START Data supplied

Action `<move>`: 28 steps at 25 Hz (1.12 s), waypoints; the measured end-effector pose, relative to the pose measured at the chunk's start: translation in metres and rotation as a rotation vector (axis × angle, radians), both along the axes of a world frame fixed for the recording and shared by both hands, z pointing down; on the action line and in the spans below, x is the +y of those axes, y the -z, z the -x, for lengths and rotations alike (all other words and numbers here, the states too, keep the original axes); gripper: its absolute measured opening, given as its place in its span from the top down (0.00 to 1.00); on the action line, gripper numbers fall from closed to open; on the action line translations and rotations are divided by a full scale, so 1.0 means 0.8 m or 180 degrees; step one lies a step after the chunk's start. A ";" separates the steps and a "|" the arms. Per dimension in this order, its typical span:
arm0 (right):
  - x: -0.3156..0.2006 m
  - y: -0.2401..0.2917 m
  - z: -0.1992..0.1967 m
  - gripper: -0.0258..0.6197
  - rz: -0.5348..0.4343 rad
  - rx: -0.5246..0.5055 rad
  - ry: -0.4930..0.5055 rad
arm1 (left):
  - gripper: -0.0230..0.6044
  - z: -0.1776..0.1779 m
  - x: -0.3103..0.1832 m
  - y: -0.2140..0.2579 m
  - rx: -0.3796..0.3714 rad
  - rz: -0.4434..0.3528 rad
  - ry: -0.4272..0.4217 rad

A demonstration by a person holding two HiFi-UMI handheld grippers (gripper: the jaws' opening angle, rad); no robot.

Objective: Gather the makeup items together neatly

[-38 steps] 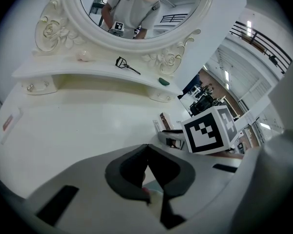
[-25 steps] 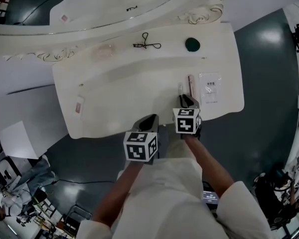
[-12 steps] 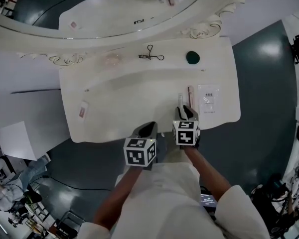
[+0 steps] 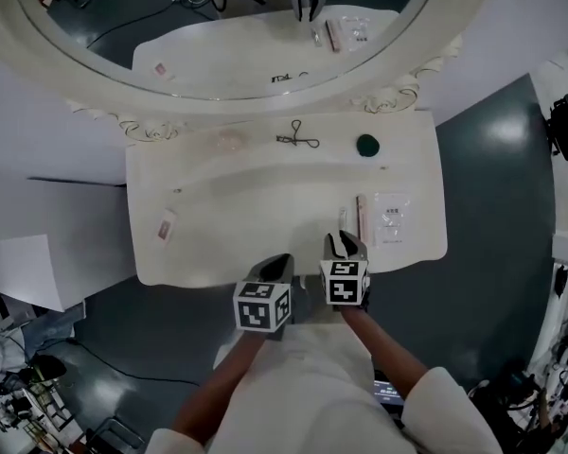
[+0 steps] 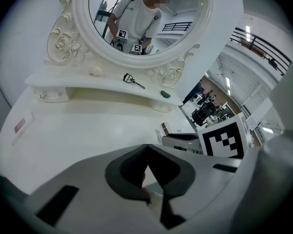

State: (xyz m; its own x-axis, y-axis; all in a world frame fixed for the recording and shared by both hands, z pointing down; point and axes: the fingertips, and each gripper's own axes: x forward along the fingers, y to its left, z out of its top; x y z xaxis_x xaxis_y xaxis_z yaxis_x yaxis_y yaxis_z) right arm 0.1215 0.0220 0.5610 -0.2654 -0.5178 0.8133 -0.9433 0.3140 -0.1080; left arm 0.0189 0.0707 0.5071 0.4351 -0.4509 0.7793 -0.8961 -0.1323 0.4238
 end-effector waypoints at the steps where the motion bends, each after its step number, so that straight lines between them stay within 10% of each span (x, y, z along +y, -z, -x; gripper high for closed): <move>1: 0.001 0.001 0.004 0.81 -0.0011 -0.0005 0.0028 | 0.95 0.003 -0.001 0.002 0.0003 -0.0014 0.0013; 28: 0.017 0.071 0.146 0.82 -0.0313 -0.0277 0.0715 | 0.95 0.099 0.017 0.031 0.0084 -0.0197 0.0465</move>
State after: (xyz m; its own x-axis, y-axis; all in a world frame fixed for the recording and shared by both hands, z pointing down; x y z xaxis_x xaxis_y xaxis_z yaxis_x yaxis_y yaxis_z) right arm 0.0050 0.0359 0.5041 -0.4496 -0.5134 0.7309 -0.8372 0.5275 -0.1444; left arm -0.0599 0.0842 0.4820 0.3813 -0.5577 0.7372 -0.8963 -0.0279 0.4425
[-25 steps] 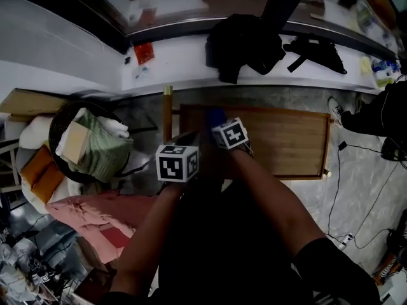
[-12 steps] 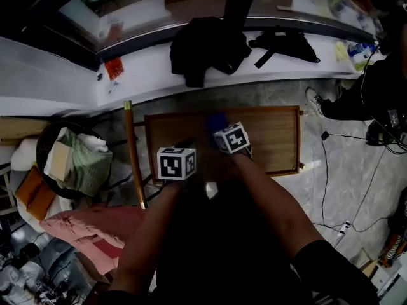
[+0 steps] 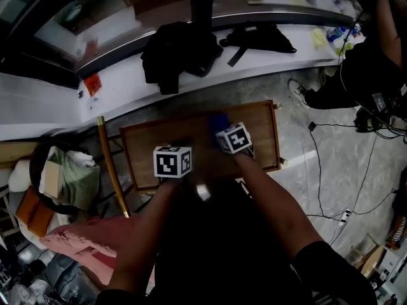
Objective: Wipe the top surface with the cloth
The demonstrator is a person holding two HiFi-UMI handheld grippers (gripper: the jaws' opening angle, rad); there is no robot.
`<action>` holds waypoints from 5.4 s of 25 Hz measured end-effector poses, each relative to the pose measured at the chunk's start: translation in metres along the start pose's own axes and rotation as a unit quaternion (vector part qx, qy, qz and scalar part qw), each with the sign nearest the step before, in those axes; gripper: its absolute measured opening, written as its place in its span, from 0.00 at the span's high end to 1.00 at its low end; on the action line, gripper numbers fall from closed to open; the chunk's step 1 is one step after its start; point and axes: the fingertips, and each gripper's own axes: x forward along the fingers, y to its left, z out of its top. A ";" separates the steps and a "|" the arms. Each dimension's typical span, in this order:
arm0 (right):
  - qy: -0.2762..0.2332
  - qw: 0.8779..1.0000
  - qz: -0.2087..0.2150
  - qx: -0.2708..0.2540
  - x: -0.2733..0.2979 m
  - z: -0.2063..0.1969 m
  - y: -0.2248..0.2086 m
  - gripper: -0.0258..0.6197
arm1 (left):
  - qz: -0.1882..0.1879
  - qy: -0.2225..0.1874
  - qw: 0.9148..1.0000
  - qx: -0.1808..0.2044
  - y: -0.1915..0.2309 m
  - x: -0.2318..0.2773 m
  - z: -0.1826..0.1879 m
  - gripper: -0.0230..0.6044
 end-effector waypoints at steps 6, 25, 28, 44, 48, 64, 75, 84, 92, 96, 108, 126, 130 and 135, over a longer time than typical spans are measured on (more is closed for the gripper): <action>-0.001 0.999 -0.032 0.022 -0.028 -0.021 -0.055 0.89 | -0.019 0.006 1.000 0.013 -0.034 0.022 0.004 0.95; 0.026 0.983 -0.155 0.098 -0.098 -0.049 -0.176 0.89 | -0.033 -0.001 0.999 0.009 -0.056 0.036 0.009 0.95; 0.031 0.978 -0.171 0.119 -0.103 -0.052 -0.182 0.89 | -0.037 0.000 0.999 0.010 -0.050 0.032 0.009 0.95; -0.047 0.992 -0.064 0.101 -0.027 0.027 0.028 0.89 | -0.023 -0.070 0.997 -0.024 0.067 -0.100 0.009 0.95; -0.058 0.994 0.013 0.087 0.024 0.061 0.128 0.89 | -0.010 -0.089 0.995 -0.048 0.103 -0.142 -0.005 0.95; -0.021 0.991 0.128 0.012 0.151 0.068 0.314 0.89 | 0.032 -0.121 0.987 -0.096 0.192 -0.216 -0.057 0.95; 0.004 0.995 0.094 -0.020 0.149 0.056 0.291 0.89 | 0.032 -0.099 0.992 -0.073 0.176 -0.195 -0.048 0.95; 0.003 0.998 0.067 0.016 0.103 0.030 0.206 0.89 | 0.033 -0.047 0.997 -0.053 0.135 -0.132 -0.044 0.95; -0.003 0.998 0.033 0.048 0.051 0.002 0.116 0.89 | 0.007 -0.005 0.999 -0.032 0.069 -0.062 -0.037 0.95; -0.008 0.998 0.015 0.057 0.029 -0.009 0.077 0.89 | -0.005 0.007 1.000 -0.017 0.038 -0.034 -0.030 0.95; -0.005 0.996 -0.039 0.081 -0.025 -0.046 -0.023 0.89 | -0.028 0.023 0.999 0.007 -0.025 0.010 -0.015 0.95; 0.006 0.990 -0.112 0.089 -0.097 -0.076 -0.126 0.89 | -0.074 0.029 0.997 0.019 -0.099 0.060 -0.011 0.95; 0.019 0.987 -0.130 0.094 -0.106 -0.081 -0.138 0.89 | -0.080 0.026 0.996 0.010 -0.102 0.059 -0.015 0.95; 0.026 0.981 -0.162 0.099 -0.114 -0.083 -0.148 0.89 | -0.086 0.016 0.996 -0.032 -0.085 0.048 -0.024 0.95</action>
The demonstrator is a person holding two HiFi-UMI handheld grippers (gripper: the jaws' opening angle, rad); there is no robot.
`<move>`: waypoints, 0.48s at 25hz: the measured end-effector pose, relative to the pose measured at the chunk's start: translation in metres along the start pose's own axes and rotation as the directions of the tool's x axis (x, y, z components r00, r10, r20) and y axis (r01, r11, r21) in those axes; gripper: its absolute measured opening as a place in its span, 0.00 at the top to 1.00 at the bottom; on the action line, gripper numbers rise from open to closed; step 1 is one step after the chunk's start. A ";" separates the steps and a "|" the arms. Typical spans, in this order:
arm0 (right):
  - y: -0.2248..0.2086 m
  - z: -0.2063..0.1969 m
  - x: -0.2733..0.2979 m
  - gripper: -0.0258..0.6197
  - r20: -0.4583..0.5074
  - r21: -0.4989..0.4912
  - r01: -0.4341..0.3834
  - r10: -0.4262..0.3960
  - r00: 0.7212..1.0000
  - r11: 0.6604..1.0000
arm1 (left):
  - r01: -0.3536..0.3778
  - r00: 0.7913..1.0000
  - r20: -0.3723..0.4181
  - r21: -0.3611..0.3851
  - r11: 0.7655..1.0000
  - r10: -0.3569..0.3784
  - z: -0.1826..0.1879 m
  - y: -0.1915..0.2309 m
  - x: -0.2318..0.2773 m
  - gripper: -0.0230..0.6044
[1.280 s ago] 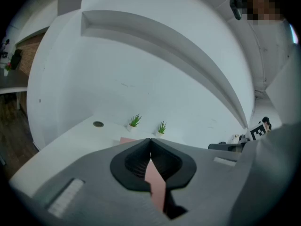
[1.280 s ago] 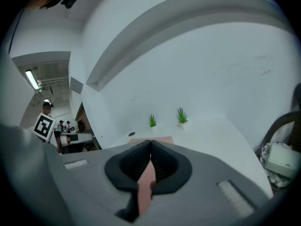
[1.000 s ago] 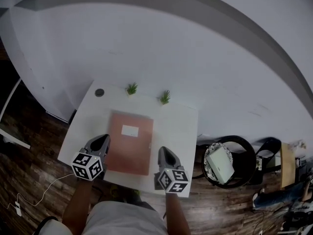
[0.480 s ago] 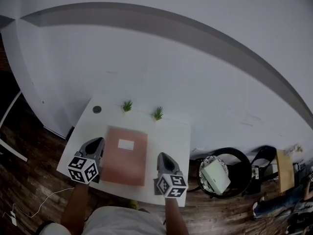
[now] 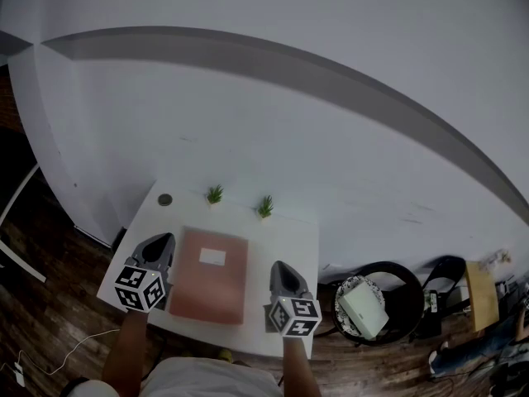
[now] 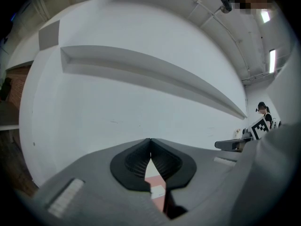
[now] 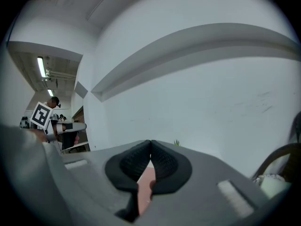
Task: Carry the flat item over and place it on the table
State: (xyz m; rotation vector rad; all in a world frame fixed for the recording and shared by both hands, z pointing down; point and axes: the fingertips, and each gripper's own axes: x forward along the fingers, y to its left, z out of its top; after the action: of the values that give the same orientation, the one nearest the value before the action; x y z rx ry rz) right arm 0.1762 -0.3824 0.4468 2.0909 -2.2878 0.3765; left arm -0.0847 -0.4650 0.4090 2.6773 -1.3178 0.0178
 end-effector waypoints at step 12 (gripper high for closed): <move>-0.007 0.014 0.001 0.96 0.027 -0.032 0.014 -0.013 1.000 0.999 | -0.017 1.000 0.021 0.035 0.999 0.016 0.013 0.007 0.000 0.95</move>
State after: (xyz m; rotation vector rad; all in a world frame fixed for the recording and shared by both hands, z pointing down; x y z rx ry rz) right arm 0.1850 -0.3868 0.4347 2.1083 -2.2774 0.3111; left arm -0.0906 -0.4713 0.3974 2.7032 -1.3581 0.0152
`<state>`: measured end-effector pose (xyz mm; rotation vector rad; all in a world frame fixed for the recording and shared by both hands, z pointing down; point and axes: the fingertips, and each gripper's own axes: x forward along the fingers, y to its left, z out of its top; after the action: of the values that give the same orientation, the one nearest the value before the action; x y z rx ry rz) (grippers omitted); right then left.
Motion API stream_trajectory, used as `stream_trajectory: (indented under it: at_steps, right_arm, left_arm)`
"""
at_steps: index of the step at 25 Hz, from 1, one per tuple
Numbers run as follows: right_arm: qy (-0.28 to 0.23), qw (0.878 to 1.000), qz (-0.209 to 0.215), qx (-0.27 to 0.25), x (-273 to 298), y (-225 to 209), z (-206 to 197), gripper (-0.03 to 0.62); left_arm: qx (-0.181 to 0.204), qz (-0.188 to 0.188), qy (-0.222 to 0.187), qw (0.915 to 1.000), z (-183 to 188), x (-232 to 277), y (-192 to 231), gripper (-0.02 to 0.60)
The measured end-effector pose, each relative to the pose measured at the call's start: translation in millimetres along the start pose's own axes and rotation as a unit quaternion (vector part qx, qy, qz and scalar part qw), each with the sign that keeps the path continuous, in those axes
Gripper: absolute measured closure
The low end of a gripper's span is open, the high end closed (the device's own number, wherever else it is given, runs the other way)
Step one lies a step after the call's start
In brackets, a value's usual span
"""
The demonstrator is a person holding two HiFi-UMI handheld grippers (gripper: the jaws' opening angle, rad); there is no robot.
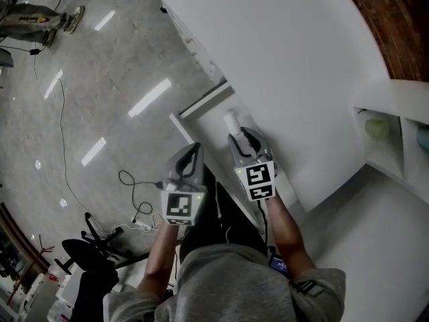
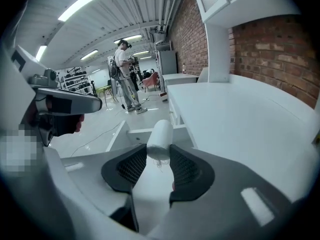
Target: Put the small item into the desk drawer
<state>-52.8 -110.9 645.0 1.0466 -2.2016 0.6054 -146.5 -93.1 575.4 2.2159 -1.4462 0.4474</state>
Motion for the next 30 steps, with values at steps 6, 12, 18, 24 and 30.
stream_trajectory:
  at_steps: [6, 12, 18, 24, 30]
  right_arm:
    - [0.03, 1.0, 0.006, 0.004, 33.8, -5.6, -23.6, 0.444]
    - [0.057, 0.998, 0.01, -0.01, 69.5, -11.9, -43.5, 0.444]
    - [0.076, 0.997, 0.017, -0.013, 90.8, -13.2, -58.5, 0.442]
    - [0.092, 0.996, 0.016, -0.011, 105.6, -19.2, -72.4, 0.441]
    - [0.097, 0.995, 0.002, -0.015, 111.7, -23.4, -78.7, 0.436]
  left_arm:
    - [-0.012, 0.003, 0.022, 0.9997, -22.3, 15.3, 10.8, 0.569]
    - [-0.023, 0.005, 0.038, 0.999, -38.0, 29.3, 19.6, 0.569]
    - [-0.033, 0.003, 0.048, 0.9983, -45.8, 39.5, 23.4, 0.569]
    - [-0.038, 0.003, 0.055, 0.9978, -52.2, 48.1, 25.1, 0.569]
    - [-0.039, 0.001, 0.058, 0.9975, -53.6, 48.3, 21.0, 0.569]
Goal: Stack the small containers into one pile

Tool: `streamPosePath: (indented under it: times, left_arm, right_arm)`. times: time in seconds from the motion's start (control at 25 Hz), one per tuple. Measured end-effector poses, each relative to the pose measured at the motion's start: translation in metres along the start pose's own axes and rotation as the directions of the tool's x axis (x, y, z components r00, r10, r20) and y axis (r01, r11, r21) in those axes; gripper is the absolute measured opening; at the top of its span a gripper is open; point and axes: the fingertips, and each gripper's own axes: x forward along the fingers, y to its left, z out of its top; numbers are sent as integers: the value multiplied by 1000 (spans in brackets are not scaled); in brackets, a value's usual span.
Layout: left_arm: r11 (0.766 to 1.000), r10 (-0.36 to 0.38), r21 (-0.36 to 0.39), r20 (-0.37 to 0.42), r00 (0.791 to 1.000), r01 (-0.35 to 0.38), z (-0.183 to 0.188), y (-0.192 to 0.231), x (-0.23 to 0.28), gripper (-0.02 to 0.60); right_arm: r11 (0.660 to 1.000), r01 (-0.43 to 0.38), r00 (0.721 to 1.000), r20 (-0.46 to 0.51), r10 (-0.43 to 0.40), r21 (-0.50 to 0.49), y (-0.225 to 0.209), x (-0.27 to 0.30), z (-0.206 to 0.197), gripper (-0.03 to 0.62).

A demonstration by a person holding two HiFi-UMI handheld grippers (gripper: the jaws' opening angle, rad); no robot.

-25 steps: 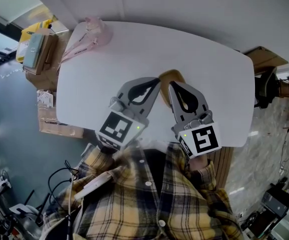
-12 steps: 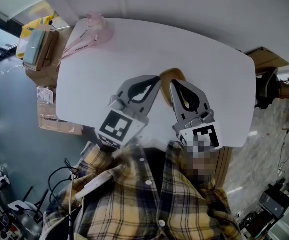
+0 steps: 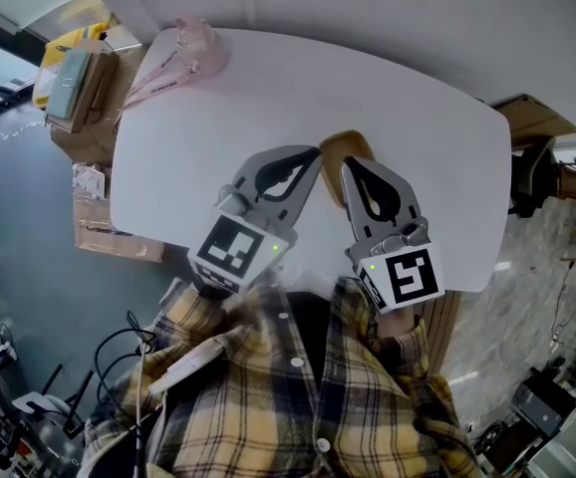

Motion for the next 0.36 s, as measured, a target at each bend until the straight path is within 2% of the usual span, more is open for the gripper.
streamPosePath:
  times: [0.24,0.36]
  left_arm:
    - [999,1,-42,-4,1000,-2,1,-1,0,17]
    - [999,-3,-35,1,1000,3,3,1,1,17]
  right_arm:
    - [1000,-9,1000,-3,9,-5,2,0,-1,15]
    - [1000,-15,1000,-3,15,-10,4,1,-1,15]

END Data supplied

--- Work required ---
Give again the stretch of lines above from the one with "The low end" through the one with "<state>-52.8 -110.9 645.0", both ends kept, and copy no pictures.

--- Response area ---
The low end of a gripper's span is open, the high end closed (the device's own number, wherever else it is given, runs the other way)
Step one lies a step after the call's start
In brackets, a value's usual span
"""
The demonstrator is a person holding two HiFi-UMI handheld grippers (gripper: the jaws' opening angle, rad); there is no robot.
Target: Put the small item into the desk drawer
<state>-52.8 -110.9 645.0 1.0466 -2.2016 0.6054 -146.5 -93.1 575.4 2.2159 -1.4462 0.4474</state>

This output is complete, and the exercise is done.